Keep the pictures out while you transcribe the listing below exactly.

== Data extract

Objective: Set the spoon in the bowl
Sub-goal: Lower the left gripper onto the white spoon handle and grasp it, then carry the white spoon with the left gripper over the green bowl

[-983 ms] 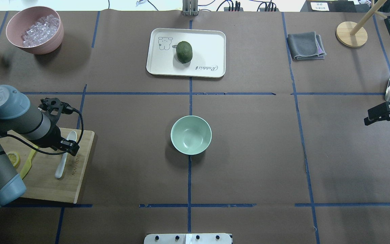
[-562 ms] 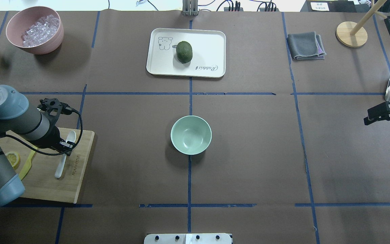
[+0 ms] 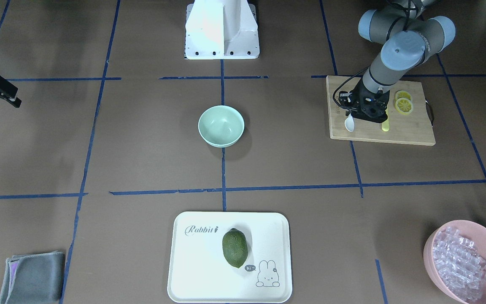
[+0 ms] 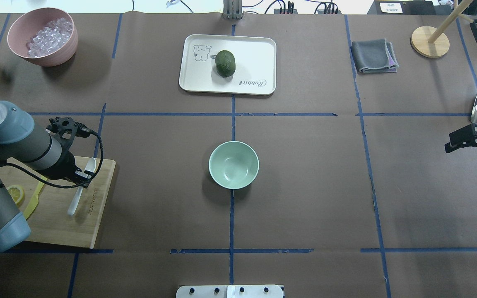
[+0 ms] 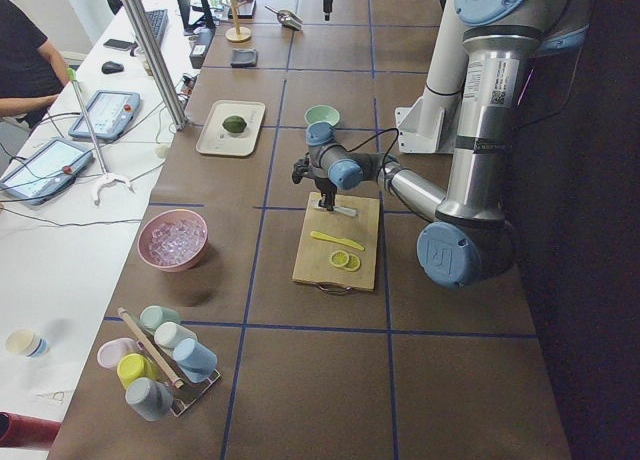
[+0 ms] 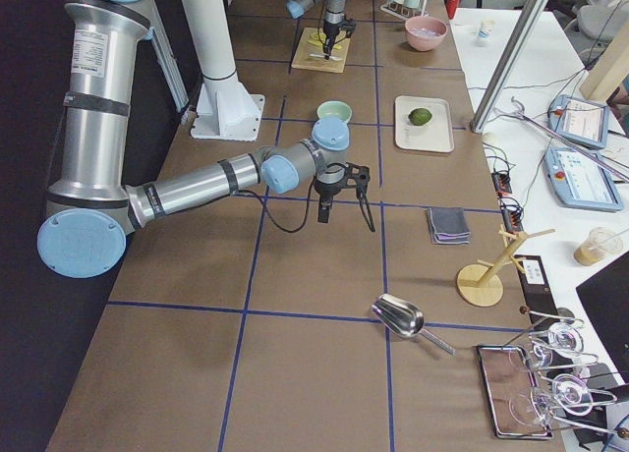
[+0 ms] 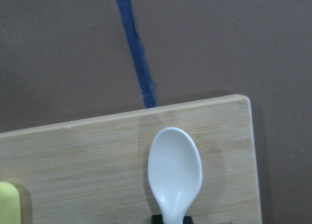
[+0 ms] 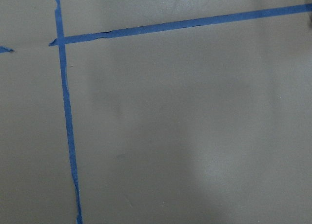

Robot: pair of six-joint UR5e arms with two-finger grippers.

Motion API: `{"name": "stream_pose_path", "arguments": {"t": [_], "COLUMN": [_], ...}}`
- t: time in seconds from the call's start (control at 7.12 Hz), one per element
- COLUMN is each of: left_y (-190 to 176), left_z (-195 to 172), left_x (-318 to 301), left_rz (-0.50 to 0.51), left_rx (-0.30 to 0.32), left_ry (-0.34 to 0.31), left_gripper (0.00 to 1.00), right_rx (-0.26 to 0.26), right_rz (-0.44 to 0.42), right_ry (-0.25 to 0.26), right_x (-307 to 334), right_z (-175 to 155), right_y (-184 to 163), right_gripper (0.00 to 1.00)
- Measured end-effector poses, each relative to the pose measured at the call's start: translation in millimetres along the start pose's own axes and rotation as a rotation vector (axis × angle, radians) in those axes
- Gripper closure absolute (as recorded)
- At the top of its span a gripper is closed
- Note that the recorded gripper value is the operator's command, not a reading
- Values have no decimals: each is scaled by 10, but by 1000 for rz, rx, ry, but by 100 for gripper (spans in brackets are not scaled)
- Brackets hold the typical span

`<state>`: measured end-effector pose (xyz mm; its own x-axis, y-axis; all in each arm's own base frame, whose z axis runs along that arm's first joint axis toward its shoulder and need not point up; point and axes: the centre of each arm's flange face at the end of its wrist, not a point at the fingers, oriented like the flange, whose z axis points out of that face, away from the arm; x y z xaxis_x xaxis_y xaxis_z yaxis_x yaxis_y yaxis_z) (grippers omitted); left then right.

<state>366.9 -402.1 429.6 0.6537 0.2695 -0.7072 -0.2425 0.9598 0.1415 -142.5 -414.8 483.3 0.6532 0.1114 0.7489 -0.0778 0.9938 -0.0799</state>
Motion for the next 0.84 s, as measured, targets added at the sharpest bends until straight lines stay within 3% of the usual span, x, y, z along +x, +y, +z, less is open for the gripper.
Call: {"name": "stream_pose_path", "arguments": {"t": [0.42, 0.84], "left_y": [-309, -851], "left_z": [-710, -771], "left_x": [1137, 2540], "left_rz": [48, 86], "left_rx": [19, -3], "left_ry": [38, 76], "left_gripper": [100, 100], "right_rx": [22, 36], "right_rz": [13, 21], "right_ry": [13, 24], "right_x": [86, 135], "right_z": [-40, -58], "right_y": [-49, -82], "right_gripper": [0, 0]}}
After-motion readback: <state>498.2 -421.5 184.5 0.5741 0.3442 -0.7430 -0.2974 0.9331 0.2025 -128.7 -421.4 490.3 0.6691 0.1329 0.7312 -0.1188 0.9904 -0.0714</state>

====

- _Solution to the exercise_
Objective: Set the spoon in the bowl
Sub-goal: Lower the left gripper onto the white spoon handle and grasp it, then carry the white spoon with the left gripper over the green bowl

[-983 ms] 
[-562 ms] 
[+0 ms] 
[+0 ms] 
[+0 ms] 
[+0 ms] 
[+0 ms] 
[+0 ms] 

Robot: pair of six-joint UR5e arms with two-finger grippers.

Motion API: `{"name": "stream_pose_path", "arguments": {"t": [_], "COLUMN": [_], ...}}`
- t: time in seconds from the call's start (control at 7.12 Hz), one per element
- COLUMN is each of: left_y (-190 to 176), left_z (-195 to 172), left_x (-318 to 301), left_rz (-0.50 to 0.51), left_rx (-0.30 to 0.32), left_ry (-0.34 to 0.31), left_gripper (0.00 to 1.00), right_rx (-0.26 to 0.26), right_rz (-0.44 to 0.42), right_ry (-0.25 to 0.26), right_x (-307 to 334), right_z (-175 to 155), right_y (-184 to 163), right_gripper (0.00 to 1.00)
- Measured end-effector poses, each relative to the pose measured at the call's start: translation in millimetres along the start pose's own axes and rotation as a rotation vector (axis × angle, radians) in those axes
- Gripper closure absolute (as recorded)
- At the top of its span a gripper is closed
- Note that the recorded gripper value is the operator's command, not a reading
- Values have no decimals: each is scaled by 10, but by 1000 for rz, rx, ry, but by 100 for gripper (spans in brackets are not scaled)
- Brackets hold the typical span

`<state>`: measured end-effector pose (xyz mm; its own x-axis, y-axis; all in each arm's own base frame, whose z axis runs along that arm's first joint axis toward its shoulder and need not point up; point and axes: the centre of each arm's flange face at the end of its wrist, not a point at the fingers, oriented like the flange, whose z axis points out of that face, away from the arm; x y z xaxis_x xaxis_y xaxis_z yaxis_x yaxis_y yaxis_z) (grippers omitted); left then right.

<state>366.9 -402.1 429.6 0.6537 0.2695 -0.7072 -0.2425 0.9598 0.1415 -142.5 -414.8 483.3 0.6532 0.1114 0.7489 -0.0778 0.9938 -0.0799</state>
Motion for the next 0.84 s, as measured, targets added at the sharpest bends until straight lines stay within 3% of the usual span, x, y, z along +x, +y, +z, less is open for the gripper.
Call: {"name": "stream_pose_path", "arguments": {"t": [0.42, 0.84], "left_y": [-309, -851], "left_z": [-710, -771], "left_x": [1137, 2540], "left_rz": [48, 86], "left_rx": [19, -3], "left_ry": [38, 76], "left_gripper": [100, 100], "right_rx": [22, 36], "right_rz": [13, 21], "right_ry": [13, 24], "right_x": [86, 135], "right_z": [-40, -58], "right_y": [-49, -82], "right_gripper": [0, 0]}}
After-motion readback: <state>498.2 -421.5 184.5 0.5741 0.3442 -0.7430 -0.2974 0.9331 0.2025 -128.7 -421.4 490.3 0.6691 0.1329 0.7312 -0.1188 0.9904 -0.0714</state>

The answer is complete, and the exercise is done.